My mind swirled. Where to start? Mom was the biggest control freak I knew. She made it her life mission to make everyone in her world do her bidding. “About my mom?”
“Tell me about Yates. ”
My tone soured, “We dated for three years. He’s part of my parents’ world. Dad recently hired him as his campaign manager.”
“What campaign?”
“Mayor of New York.”
“You ended the relationship?”
A memory flashed through my mind of letting myself into our apartment. I’d moved into Yates’ penthouse condo a year after we’d started dating. One afternoon, I had left work early due to a migraine.
When I entered the penthouse, the place was silent. I poured myself a glass of water in the kitchen, took my meds, and headed to our bedroom.
When I pushed open the door, Yates was vigorously fucking someone. My glass of water slipped out of my hand. I remember watching the glass bounce. Water splashed everywhere, but the glass didn’t shatter. It bounced and then rolled away from my feet.
It’s weird what you remember when life thrusts you into a life-changing moment.
And then Yates pulled out of the woman and stood with his hands held up in front of him, his hard, traitorous dick bobbing stupidly in the air. “I can explain.”
Couldn’t they always?
The shock had muted me. I didn’t say a word when Traci, my boss, the woman who’d made my life a living hell for two entire years, sat up.
That was who he'd chosen to fuck.
Out of everyone he could have cheated on me with, he picked a woman that had routinely and systematically bullied me. He knew how she tortured me, stole my ideas and took credit for my projects. He held me when I cried over the way she treated me, yet he chose her to fuck.
That, even more than the cheating, had been the ultimate betrayal for me.

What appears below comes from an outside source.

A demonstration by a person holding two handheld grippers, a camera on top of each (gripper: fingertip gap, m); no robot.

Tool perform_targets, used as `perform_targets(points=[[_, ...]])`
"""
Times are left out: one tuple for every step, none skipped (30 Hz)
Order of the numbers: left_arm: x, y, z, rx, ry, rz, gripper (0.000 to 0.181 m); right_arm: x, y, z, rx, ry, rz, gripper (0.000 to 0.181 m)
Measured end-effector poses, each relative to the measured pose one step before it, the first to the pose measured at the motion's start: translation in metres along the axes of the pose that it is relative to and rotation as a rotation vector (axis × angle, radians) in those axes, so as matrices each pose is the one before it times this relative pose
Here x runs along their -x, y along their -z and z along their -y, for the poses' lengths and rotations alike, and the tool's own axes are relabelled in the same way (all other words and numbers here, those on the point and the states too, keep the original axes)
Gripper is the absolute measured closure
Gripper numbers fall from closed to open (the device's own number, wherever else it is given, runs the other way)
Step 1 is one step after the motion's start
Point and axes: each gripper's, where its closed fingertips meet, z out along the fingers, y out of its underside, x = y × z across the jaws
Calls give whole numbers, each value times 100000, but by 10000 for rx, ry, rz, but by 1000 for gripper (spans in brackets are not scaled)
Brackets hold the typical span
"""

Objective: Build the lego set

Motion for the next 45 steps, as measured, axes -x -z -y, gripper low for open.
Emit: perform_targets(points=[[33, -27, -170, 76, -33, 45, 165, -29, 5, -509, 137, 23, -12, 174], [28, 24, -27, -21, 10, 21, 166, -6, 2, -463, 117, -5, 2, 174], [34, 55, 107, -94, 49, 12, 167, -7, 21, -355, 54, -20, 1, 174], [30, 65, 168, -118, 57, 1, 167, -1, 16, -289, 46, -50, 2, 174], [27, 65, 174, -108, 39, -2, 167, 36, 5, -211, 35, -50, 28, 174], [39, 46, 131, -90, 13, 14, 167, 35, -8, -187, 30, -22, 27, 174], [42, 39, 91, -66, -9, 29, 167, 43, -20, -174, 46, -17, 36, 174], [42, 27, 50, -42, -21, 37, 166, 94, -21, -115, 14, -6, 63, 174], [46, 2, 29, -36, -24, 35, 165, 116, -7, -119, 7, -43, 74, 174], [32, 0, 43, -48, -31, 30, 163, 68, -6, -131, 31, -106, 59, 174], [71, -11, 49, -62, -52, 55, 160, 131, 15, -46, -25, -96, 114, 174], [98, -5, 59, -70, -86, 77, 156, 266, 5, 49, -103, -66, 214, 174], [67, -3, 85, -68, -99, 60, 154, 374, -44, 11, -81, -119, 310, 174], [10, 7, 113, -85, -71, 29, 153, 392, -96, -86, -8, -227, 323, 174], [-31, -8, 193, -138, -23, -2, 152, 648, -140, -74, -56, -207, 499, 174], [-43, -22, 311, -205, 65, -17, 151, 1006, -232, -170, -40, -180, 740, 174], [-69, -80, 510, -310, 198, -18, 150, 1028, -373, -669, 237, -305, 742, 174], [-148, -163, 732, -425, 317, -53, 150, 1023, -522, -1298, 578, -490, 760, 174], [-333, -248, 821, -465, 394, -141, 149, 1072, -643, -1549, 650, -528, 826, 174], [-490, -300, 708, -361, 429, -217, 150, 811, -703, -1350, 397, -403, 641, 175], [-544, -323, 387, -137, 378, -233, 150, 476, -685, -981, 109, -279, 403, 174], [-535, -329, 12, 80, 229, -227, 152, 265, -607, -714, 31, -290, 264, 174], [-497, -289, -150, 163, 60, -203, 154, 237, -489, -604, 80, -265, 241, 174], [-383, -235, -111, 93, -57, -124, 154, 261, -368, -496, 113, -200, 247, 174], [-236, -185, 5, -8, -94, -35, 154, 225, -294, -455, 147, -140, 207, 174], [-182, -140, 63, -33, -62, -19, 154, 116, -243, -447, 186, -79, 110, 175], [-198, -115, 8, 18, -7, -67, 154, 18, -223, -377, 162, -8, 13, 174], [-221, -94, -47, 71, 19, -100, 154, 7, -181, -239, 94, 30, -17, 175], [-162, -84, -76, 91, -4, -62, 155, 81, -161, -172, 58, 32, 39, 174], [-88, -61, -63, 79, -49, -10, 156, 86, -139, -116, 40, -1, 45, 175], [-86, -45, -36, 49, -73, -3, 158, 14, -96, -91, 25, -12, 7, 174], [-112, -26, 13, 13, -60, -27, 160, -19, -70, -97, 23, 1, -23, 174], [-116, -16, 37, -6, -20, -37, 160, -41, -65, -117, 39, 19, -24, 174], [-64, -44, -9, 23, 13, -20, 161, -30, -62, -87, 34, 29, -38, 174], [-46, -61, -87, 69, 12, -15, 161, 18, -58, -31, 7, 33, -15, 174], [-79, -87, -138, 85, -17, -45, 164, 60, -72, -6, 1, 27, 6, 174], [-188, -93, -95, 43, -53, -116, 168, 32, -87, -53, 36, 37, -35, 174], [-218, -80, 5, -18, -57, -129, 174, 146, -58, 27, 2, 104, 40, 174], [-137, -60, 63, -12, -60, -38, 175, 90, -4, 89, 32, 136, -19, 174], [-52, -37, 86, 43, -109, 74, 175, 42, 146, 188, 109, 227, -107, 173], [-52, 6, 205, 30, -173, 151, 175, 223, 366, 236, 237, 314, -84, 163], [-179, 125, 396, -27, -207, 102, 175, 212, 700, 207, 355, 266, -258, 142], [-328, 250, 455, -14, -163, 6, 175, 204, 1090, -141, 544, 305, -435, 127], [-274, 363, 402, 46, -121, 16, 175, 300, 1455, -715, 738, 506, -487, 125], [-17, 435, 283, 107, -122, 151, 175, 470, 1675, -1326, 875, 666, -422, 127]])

I had disappeared to a hotel for three days, devastated and broken, while everyone I knew tried to get in touch. The only person I called was Emily. It took me another two weeks to find an apartment and get a job working at a temp agency.
Only then did I return to his apartment.
To end it and pack my stuff.
“I ended the relationship,” I said to Porter, my voice cold.
“Why?”
“Because I deserved better.”
“Remember that,” he said, as he pulled his truck into the parking lot of Bayswater.
And for the first time in a long time, I remembered what healing felt like, and damn, if Porter didn’t have a hand in that.